At the time of the update:

DECLARE @asOfTime datetime2(7) = ‘2016-05-01 20:52:41.6210321’;

SELECT ControlTotal, LineItemTotal
FROM   Sales.SalesOrder FOR SYSTEM_TIME AS OF @asOfTime
            LEFT OUTER JOIN Sales.SalesOrderLineItem FOR SYSTEM_TIME  AS OF @asOfTime
                ON SalesOrderLineItem.SalesOrderId = SalesOrder.SalesOrderId
WHERE SalesOrder.SalesOrderId = 2;

This returns:

ControlTotal                            LineItemTotal
————————————— —————————————
75.00                                   25.00
75.00                                   50.00

I will leave it to you to try other times for yourself.

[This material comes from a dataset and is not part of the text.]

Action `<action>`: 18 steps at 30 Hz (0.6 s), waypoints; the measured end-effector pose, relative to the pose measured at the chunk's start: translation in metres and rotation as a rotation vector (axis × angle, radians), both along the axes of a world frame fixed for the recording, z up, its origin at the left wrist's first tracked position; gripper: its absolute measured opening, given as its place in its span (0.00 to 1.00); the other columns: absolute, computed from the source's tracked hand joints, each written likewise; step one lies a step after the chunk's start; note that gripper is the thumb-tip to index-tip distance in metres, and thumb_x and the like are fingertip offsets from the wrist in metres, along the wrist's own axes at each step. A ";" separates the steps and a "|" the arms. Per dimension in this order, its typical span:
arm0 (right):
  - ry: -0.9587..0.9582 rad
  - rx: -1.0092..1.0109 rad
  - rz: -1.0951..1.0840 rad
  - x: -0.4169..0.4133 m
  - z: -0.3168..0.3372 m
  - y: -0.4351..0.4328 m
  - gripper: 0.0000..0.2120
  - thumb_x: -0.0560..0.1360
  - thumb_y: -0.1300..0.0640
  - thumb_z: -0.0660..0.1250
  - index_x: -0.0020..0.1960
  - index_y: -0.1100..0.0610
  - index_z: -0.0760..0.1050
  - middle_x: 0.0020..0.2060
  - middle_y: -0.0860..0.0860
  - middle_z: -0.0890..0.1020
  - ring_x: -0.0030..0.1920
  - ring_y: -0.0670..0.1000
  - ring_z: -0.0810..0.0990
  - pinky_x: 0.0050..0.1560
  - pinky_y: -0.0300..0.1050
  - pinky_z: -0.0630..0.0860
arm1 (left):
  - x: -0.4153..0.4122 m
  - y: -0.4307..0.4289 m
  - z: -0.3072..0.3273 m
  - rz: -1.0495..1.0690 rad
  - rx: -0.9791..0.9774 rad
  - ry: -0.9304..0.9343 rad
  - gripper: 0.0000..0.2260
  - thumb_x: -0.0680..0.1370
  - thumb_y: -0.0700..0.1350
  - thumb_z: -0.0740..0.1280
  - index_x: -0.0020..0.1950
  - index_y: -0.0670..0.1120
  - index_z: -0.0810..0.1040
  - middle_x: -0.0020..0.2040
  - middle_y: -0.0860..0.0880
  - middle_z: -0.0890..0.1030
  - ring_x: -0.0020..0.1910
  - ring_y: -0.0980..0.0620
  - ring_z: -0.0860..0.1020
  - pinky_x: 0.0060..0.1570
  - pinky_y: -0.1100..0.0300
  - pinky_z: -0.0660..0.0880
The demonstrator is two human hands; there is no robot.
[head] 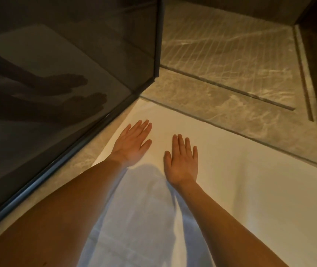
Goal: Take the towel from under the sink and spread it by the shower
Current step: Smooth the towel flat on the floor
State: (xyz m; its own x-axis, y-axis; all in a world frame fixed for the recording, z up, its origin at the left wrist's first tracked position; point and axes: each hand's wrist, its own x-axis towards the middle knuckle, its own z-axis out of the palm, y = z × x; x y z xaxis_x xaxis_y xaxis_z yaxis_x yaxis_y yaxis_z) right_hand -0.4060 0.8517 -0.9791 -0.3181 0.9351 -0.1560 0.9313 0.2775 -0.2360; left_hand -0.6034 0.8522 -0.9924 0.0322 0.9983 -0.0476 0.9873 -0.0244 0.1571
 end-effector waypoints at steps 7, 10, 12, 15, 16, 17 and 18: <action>0.011 0.119 -0.034 -0.021 0.019 0.077 0.27 0.84 0.49 0.41 0.80 0.55 0.45 0.80 0.50 0.48 0.79 0.52 0.44 0.78 0.54 0.42 | 0.057 0.051 0.014 -0.092 0.067 0.088 0.27 0.83 0.54 0.46 0.81 0.48 0.45 0.81 0.51 0.47 0.79 0.52 0.43 0.77 0.52 0.39; -0.021 0.021 0.027 -0.014 0.009 0.085 0.27 0.83 0.47 0.41 0.80 0.54 0.44 0.80 0.49 0.47 0.79 0.50 0.43 0.77 0.53 0.42 | 0.065 0.062 0.006 -0.088 -0.013 0.089 0.27 0.84 0.54 0.46 0.80 0.49 0.42 0.81 0.52 0.44 0.79 0.53 0.42 0.77 0.52 0.39; -0.001 0.043 0.068 0.003 0.000 0.083 0.28 0.83 0.46 0.41 0.80 0.54 0.43 0.80 0.48 0.46 0.79 0.49 0.42 0.78 0.51 0.41 | 0.055 0.064 0.000 -0.099 -0.001 0.061 0.26 0.84 0.54 0.45 0.81 0.49 0.43 0.81 0.52 0.45 0.79 0.54 0.42 0.76 0.53 0.39; 0.008 0.093 0.049 0.040 -0.008 0.082 0.28 0.83 0.46 0.42 0.80 0.54 0.44 0.80 0.49 0.48 0.79 0.50 0.43 0.78 0.51 0.41 | 0.035 0.066 -0.005 -0.113 0.009 0.021 0.28 0.83 0.58 0.43 0.81 0.50 0.44 0.81 0.51 0.45 0.79 0.54 0.42 0.76 0.55 0.40; 0.006 0.102 0.023 0.057 -0.009 0.082 0.28 0.83 0.46 0.42 0.80 0.54 0.44 0.80 0.49 0.48 0.79 0.50 0.44 0.78 0.51 0.41 | 0.027 0.068 -0.006 -0.103 0.010 0.009 0.29 0.82 0.59 0.43 0.81 0.49 0.45 0.81 0.51 0.45 0.79 0.54 0.43 0.76 0.56 0.40; 0.002 0.110 -0.008 0.076 -0.011 0.080 0.28 0.83 0.46 0.43 0.80 0.54 0.44 0.80 0.49 0.49 0.79 0.50 0.44 0.78 0.51 0.42 | 0.019 0.069 -0.006 -0.085 0.009 0.000 0.29 0.82 0.59 0.43 0.81 0.48 0.45 0.81 0.50 0.45 0.79 0.53 0.43 0.76 0.56 0.40; -0.004 0.116 -0.041 0.094 -0.012 0.078 0.28 0.83 0.47 0.43 0.80 0.54 0.45 0.80 0.49 0.49 0.79 0.50 0.45 0.78 0.51 0.42 | 0.011 0.070 -0.007 -0.058 0.008 -0.008 0.30 0.82 0.59 0.43 0.81 0.47 0.46 0.81 0.50 0.46 0.79 0.53 0.43 0.76 0.56 0.41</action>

One quick note, if I had updated SalesOrderLineItemId = 4, even to the same value, I would get version rows. Be really careful not to just update rows repeatedly if there is
no change. You will want to do what you can to avoid it, or you could get this to occur:

UPDATE Sales.SalesOrder
SET    SalesOrderId = SalesOrderId
WHERE  SalesOrderId = 2
GO 10

Beginning execution loop
Batch execution completed 10 times.

So now the row has been updated 10 times with no change to the data. The version history is now considerably larger:

SELECT  *
FROM    Sales.SalesOrderHistory
WHERE   SalesOrderId = 2;

SalesOrderId ControlTotal                            ValidStartTime              ValidEndTime
———— ————————————— ————————— —————————
2            100.00                                  2016-05-01 20:48:30.0154948 2016-05-01 20:52:41.6210321
2            75.00                                   2016-05-01 20:52:41.6210321 2016-05-01 20:59:53.9903127
2            75.00                                   2016-05-01 20:59:53.9903127 2016-05-01 20:59:54.0059626
2            75.00                                   2016-05-01 20:59:54.0059626 2016-05-01 20:59:54.0215896
2            75.00                                   2016-05-01 20:59:54.0215896 2016-05-01 20:59:54.0372406
2            75.00                                   2016-05-01 20:59:54.0372406 2016-05-01 20:59:54.0372406
2            75.00                                   2016-05-01 20:59:54.0372406 2016-05-01 20:59:54.0528342
2            75.00                                   2016-05-01 20:59:54.0528342 2016-05-01 20:59:54.0528342
2            75.00                                   2016-05-01 20:59:54.0528342 2016-05-01 20:59:54.0528342
2            75.00                                   2016-05-01 20:59:54.0528342 2016-05-01 20:59:54.0528342
2            75.00                                   2016-05-01 20:59:54.0528342 2016-05-01 20:59:54.0684602

Very little change in the start times, but some never the less (you can see the start and end times do change a little bit over time.) This could be a horrible feature to turn on if you have such an interface
(as most of us probably do) where if nothing has changed and the user can press save over and over, causing update after update. So definitely watch your history tables after you turn this feature on to a new table to make sure of what is occurring.